Cosa c’è che non va? C’è che l’aggressore, il cattivo della favola senza lieto fine, si chiama Arabia Saudita, nostro inaggirabile alleato nel fastidioso vicino Oriente, con i suoi petrodollari è socio in mille affari perfino calcistici e sportivi, sta impoltronato nei consigli di amministrazione, fa girar denaro nelle economie asfittiche, per lui il Covid non esiste. E poi se smascheriamo per i crimini di guerra il bel tenebroso erede al trono, chissà perché descritto come modernista e affidabile, chi ci resta in quell’area così imbarazzante? Nessuno. Un pugno di sultanelli, petroldotati ma senza muscoli.
Allora: inventori del wahabitismo con sharia e cassaforte aperta a tutti i terrorismi islamisti, accomodatevi con le bombe su città e ospedali. Questi houti, sciiti forsennati e filo iraniani, non ci sono affatto simpatici neppure se sono bambini che muoiono di fame, bombe e di mancanza di medicine. Provate, ingenui, a organizzare un corteo per i bimbi yemeniti. Ve lo vieterà la prefettura: alto rischio diplomatico. Altro che guerra dimenticata.
L’Etiopia del Nobel Abiy
Cambiamo scenario, dove non c’è nessun jihadista a vista d’occhio, almeno per ora. Il Tigray e l’Etiopia. Un briciolo di emozione e di attenzione è stata registrata sui sismografi della compassione occidentale quando, in questa guerra civile dove inveisce un premio Nobel per la pace, ha fatto capolino la terribile parola: genocidio.
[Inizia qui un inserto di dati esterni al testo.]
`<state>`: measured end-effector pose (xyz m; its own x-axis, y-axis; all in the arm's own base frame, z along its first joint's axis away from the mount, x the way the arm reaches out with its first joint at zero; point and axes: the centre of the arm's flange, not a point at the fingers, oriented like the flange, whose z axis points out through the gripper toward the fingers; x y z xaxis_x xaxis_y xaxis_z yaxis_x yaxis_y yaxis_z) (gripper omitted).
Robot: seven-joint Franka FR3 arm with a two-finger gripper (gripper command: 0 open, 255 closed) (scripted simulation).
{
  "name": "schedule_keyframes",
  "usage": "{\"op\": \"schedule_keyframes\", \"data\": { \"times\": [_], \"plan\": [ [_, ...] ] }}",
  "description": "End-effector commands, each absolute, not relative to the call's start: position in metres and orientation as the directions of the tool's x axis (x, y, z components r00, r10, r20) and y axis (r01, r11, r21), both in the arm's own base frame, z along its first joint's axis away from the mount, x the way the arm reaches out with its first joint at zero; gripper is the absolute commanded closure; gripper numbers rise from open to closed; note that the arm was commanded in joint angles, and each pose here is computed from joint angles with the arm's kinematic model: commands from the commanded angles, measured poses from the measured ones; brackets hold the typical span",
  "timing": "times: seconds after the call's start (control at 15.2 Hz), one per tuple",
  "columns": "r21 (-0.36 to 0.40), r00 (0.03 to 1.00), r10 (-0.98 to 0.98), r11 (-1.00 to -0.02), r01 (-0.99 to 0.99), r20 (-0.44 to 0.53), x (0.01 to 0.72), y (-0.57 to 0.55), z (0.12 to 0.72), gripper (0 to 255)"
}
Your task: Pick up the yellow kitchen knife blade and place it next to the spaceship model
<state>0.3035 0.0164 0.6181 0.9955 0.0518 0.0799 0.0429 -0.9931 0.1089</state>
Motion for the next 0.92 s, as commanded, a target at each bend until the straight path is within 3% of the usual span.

Sì. Perché Addis Abeba, che affermava imprudentemente di aver messo a tacere i ribelli del Nord, ha cominciato a ricorrere all’arma finale, di staliniana memoria, provocare la carestia etnica. Ovvero Tigray sigillato, niente aiuti a popolazioni sfinite, tigrini cacciati dalle terre e sostituiti con i fidi amhara, profughi a migliaia che trottano disperati sulle ambe, catastrofe come si dice umanitaria. Poi calò il silenzio su Makalé. La pace è forse tornata tra gli ex nemici? Invece è feroce guerriglia, i tigrini combattono, recuperano città, si alleano con un’altra etnia, gli oromo anch’essi in lite con il governo, la guerra si allarga, le bande ripuliscono, ultimo bilancio dell’altro ieri 30 morti, i profughi non si scollano dalle loro piste polverose. Sì, abbiamo scelto il premio Nobel con il kalashnikov. Suvvia: l’Etiopia è un gigante dell’Africa importante per affari e geopolitica, rende di più che i selvatici e arroganti tigrini. Che volete vendere ai tigrini? Si dimentichi.
Mogadiscio perduta
La Somalia: quella l’abbiamo «dimenticata» opportunamente da trent’anni. Brutti ricordi: a Mogadiscio ha fatto naufragio, con l’operazione «Restor hope», l’imperialismo umanitario. Intervenire ovunque i diritti umani vengano violati, incarnare le speranze di tutti gli oppressi, nientemeno: feuilleton totalmente mitico e per questo totalmente rassicurante. Alcuni marines americani barbaramente e scenograficamente ammazzati per strada bastarono perché l’America facesse uno dei numerosi ripassi dell’arte delle ritirate. Rimorsi modesti: Bush padre aveva deciso l’intervento non per difendere i derelitti e periferici somali dai signori della guerra ma per chiudere con un gran finale la sua breve carriera di presidente. Oggi in Somalia gli shabab islamisti lavorano a tempo pieno, esportano terrorismo e mini califfati in Kenya e in Mozambico.
Nel Sahel siamo soci dei tirannelli locali. Meglio non far chiasso sulle loro «piccole guerre». E mandar soldati per dare loro una mano. Ovviamente si lotta «contro il terrorismo».